Monday, September 03, 2007

On from Karijini

"Ithica is Gorges" so the T-shirt reads, and it's true here as well, althogh theres no shirt to remind you. So if you want a quick buck, get an ABN number and get in. You'd be minted.

The gorges are great. Dales is for swimming and relaxing and apparently Weano is " a bit more exciting" as the group of Irish lads sharing their Vino with me explained. I didn't get into Weano, I couldn't bother to get wet and as I discovered at the bottom of the canyon you get wet straight away. The next couple of hours are spent navigating a narrow canyon way waist to chest deep with water until which time you can only proceed with rope and wetsuit. Normally i'd be pretty keen on that sort of thing, but having climbed Mt Bruce the day before and having spent a couple hours in the sun taking photos already I wasn't all that intrested wading into a cold creek bed already in the late afternoon shaddow. Please forgive how un cool this is.

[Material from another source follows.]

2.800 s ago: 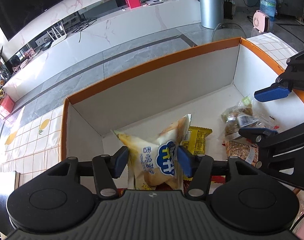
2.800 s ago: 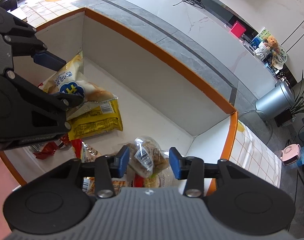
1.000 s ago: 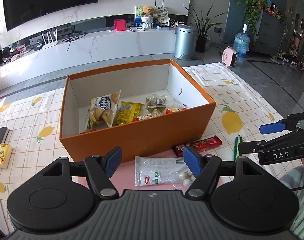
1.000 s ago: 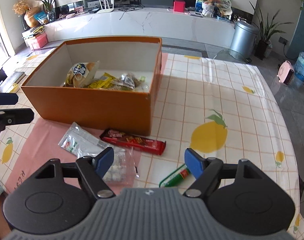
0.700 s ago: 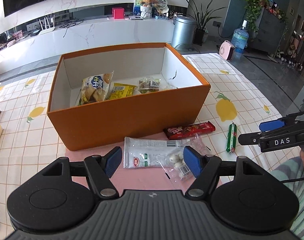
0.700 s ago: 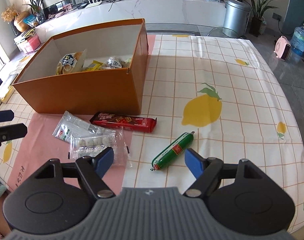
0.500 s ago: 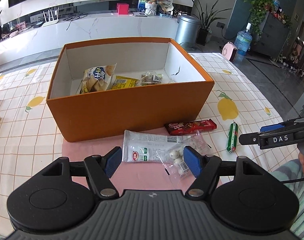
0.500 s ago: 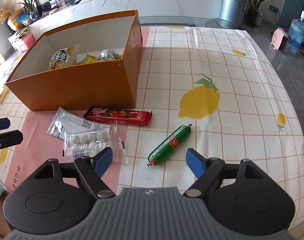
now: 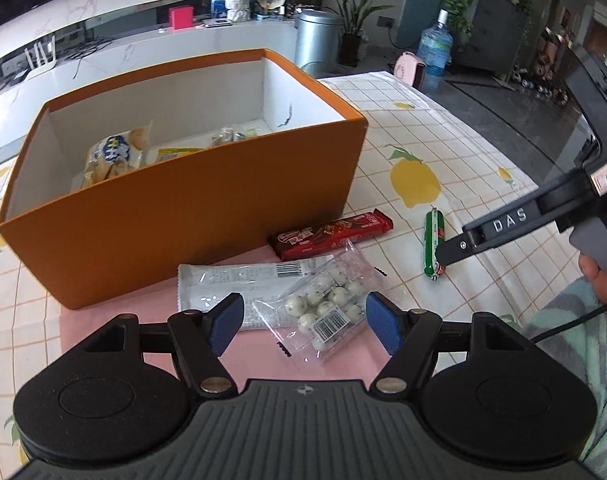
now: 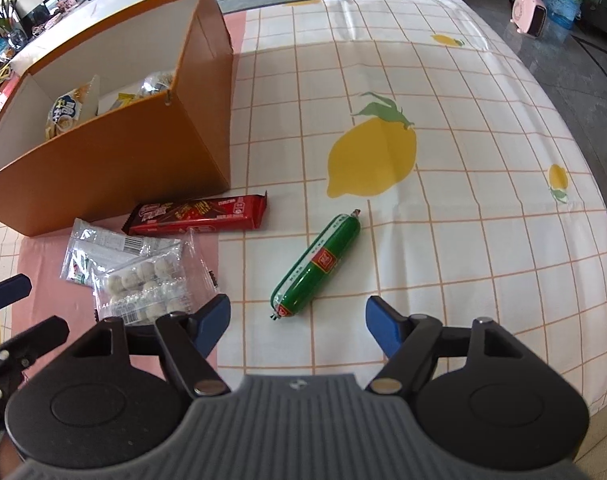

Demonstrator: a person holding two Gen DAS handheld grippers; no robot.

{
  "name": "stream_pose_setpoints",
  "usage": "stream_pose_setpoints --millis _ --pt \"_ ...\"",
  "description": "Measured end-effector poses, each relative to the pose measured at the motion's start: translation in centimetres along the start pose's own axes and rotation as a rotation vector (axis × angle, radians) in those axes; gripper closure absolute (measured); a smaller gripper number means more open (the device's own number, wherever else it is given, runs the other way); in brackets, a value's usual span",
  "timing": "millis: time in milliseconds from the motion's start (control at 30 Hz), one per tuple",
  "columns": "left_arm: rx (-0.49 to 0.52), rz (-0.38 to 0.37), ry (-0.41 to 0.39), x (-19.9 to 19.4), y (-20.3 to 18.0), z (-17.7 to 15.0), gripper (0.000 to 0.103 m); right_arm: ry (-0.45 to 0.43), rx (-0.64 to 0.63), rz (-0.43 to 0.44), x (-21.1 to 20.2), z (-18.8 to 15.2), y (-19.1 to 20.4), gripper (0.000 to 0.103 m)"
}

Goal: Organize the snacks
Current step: 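Grasp the clear candy-ball pack with the left gripper while the right grasps the green sausage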

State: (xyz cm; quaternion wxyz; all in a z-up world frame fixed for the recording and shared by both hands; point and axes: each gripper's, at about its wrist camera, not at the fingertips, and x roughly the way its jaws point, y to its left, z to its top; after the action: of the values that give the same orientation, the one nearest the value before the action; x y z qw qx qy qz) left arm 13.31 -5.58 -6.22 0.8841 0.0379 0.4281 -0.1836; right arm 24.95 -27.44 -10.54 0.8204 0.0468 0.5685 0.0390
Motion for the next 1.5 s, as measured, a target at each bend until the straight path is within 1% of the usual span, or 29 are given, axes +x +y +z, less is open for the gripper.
stream_pose_setpoints --millis 100,200,267,300,367,500,600,767,900,1033,1067,1100,1133,1200,1333,1500 --pt "0.08 -0.016 0.028 1.5 -0.9 0.2 0.02 0.005 0.024 -0.002 0.5 0.5 -0.1 0.033" --pt "0.168 -0.011 0.066 3.0 -1.6 0.2 0.019 0.023 0.048 -0.001 1.6 1.1 0.1 0.036" --pt "0.231 -0.016 0.091 3.7 -2.0 0.2 0.017 0.038 0.057 0.002 2.3 1.4 0.2 0.038" --pt "0.255 -0.021 0.103 4.0 -2.1 0.2 0.015 0.043 0.063 0.004 2.5 1.5 0.2 0.038" --pt "0.307 -0.023 0.126 4.7 -2.4 0.2 0.015 0.045 0.074 0.001 2.8 1.6 0.2 0.038" --pt "0.409 -0.006 0.15 6.0 -3.3 0.2 0.015 0.058 0.094 0.0 3.2 1.8 0.0 0.038" --pt "0.454 0.002 0.17 6.9 -3.8 0.3 0.015 0.056 0.093 -0.002 3.5 1.9 0.1 0.038" --pt "0.447 -0.011 0.19 8.0 -3.9 0.5 0.015 0.065 0.089 -0.006 4.0 2.1 0.2 0.038" --pt "0.413 -0.016 0.194 8.3 -3.7 0.7 0.015 0.082 0.104 -0.004 4.6 2.2 0.0 0.043" --pt "0.411 -0.002 0.196 8.5 -4.2 0.7 0.016 0.063 0.07 -0.035 4.8 2.3 0.6 0.043" --pt "0.404 -0.001 0.199 8.5 -4.3 0.7 0.016 0.061 0.059 -0.043 4.8 2.3 0.8 0.046" --pt "0.394 0.0 0.203 8.5 -4.3 0.8 0.018 0.058 0.049 -0.047 4.8 2.3 0.9 0.052" --pt "0.384 -0.001 0.206 8.5 -4.4 1.0 0.02 0.056 0.045 -0.048 4.7 2.2 1.0 0.056" --pt "0.378 0.005 0.208 8.6 -4.6 1.0 0.022 0.054 0.042 -0.05 4.6 2.1 1.0 0.066" --pt "0.362 0.016 0.208 8.5 -4.8 0.9 0.028 0.057 0.036 -0.031 4.5 2.1 1.0 0.07" --pt "0.303 0.037 0.207 8.2 -4.6 1.0 0.031 0.064 0.034 -0.008 4.2 1.8 1.1 0.074"
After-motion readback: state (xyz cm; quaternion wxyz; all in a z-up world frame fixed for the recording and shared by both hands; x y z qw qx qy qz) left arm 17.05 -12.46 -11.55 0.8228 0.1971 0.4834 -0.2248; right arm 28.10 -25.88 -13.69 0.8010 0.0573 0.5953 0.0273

At least I sumitted Mt. Bruce second highest peak in WA. Formerly the highest. I guess they 'found' a mountain. They have a funny habit of doing that sort of thing here. For Instance; they only found the Bungle Bungles about thirty years ago. Of course your average local would know they've been using places like that to navigate for ten's of thousands of years. Same with Mt. Nameless here in Tom Price. I guess white people aren't orginal enough. 40 thousand years the thing's been called ____ but whitey didn't bother to ask.

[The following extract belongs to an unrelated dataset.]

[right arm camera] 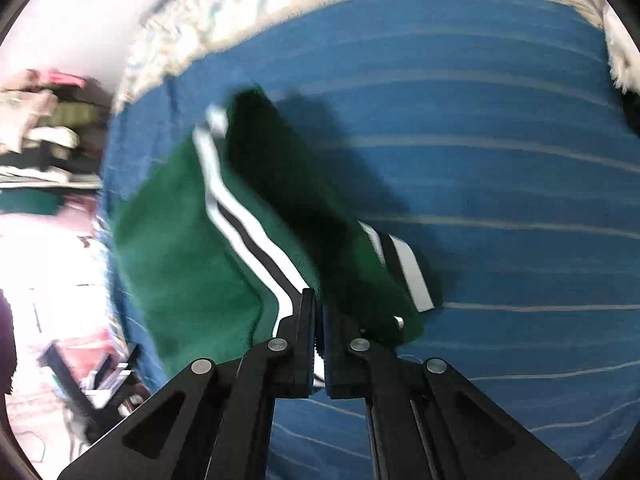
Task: Fold large clothes
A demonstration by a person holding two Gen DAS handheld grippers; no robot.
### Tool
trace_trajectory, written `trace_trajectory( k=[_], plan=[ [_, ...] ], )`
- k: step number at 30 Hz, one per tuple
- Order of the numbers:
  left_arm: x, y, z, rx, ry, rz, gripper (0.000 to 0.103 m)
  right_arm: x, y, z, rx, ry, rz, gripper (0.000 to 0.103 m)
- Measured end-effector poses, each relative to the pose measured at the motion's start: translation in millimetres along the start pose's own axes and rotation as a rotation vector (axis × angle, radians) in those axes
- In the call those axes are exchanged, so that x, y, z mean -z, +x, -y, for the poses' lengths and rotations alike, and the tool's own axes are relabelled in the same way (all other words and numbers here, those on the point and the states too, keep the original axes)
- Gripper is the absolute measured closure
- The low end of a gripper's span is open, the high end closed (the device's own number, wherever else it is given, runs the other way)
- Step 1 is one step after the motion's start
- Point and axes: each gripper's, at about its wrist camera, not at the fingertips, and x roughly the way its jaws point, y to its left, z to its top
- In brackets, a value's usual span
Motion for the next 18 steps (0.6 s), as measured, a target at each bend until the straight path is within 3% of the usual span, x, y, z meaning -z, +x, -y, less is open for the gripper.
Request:
trace_trajectory(
  k=[2, 3, 5, 7, 8, 9, 11, 14, 15, 16, 17, 18],
  plan=[
    [-1.7, -0.5, -0.2, 0.005, 0.006, -0.006, 0.000, -7.2, 28.0, -0.6, 0.021, -0.020, -0.106, 0.100],
    [-3.1, -0.9, -0.5, 0.008, 0.007, -0.005, 0.000, -11.8, 28.7, -1.5, 0.009, -0.004, -0.121, 0.094],
    [-8.9, -4.4, -1.9, 0.017, 0.003, 0.019, 0.000, -27.9, 5.4, -9.7, -0.036, -0.008, -0.055, 0.090],
    [-18.0, -5.0, -2.1, 0.008, -0.002, 0.047, 0.000, -38.5, -22.1, -16.9, -0.089, -0.036, 0.014, 0.059],
    [-23.2, -3.0, -2.0, 0.005, -0.007, 0.055, 0.000, -45.6, -30.0, -23.3, -0.120, -0.051, 0.034, 0.033],
    [-29.7, 0.0, -1.8, 0.003, -0.017, 0.058, 0.000, -53.7, -31.2, -30.3, -0.145, -0.070, 0.050, 0.027],
    [-43.9, 8.6, -1.0, 0.004, -0.037, 0.062, 0.000, -73.4, -19.0, -46.0, -0.162, -0.109, 0.057, 0.027],
    [-68.5, 23.6, 4.8, -0.018, -0.047, 0.082, 0.000, -110.5, 17.1, -43.8, -0.199, -0.099, -0.022, 0.027],
    [-76.0, 29.7, 7.4, -0.020, -0.047, 0.083, 0.000, -120.6, 33.4, -48.7, -0.204, -0.109, -0.050, 0.032],
    [-80.2, 34.4, 9.4, -0.020, -0.044, 0.079, 0.000, -126.1, 43.4, -55.1, -0.191, -0.129, -0.047, 0.050],
    [-89.0, 42.0, 13.0, -0.027, -0.038, 0.068, 0.000, -128.2, 52.5, -70.0, -0.191, -0.150, -0.044, 0.099],
    [-93.4, 44.2, 13.9, -0.028, -0.038, 0.066, 0.000, -130.2, 57.8, -76.2, -0.158, -0.148, -0.040, 0.100]
  ],
)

Like I was saying, I climbed Mt. Bruce the other day and laughed all the way -between gasps - thanks to the old Monty Python sketch with the Australian Bruces. It's aces if you should come across it some day.
It's a 1235m peak, and about six Ks to the top. I was on the trail at ten and summited in abuut two hours. I took a fair few photos out and back and it took 5 hrs twenty all up. A great little climb wth sight of one of the big mines and a whole heap of red dust in the air. You can see it in the haze in every directionn and this particular day the visability was pretty bad because of it, despite the wind of which there was plenty. I figured I would see snakes but no such luck. I was the only one on the trail so I figured I would be sure to come across one. But then again I can't bring myself not to stomp when I walk , despite all other anecdotal evidence of a lack of interest in self preservation. Anyway still no snakes, no wildlife of any note along the trail in fact.
The trail made up for it though with a couple of intresting spots which demanded full attention coupled with four points of contact. Both were about a third of the way up from the bottom as you reach the end of the first saddle, or tier in the ridgeline. Here you turn a corner which has a nasty v shaped notch out of it, which opens to the slope about twelve feet below. Thew were nice enough to put in a hand rail made of chain link though. What they didn't do was make any adequate warning of that or the fifteen foot stepped wall that you negotiate moments later. Intrestingly it's the only place in the shade and out of the wind and consequently the first good stopping point to have a snack and a rest. This allows you to work out the moves in advance. Or in some cases think of all the nasty ways your body could tumble to the jagged blocks bellow. It's a funny place I tell ya.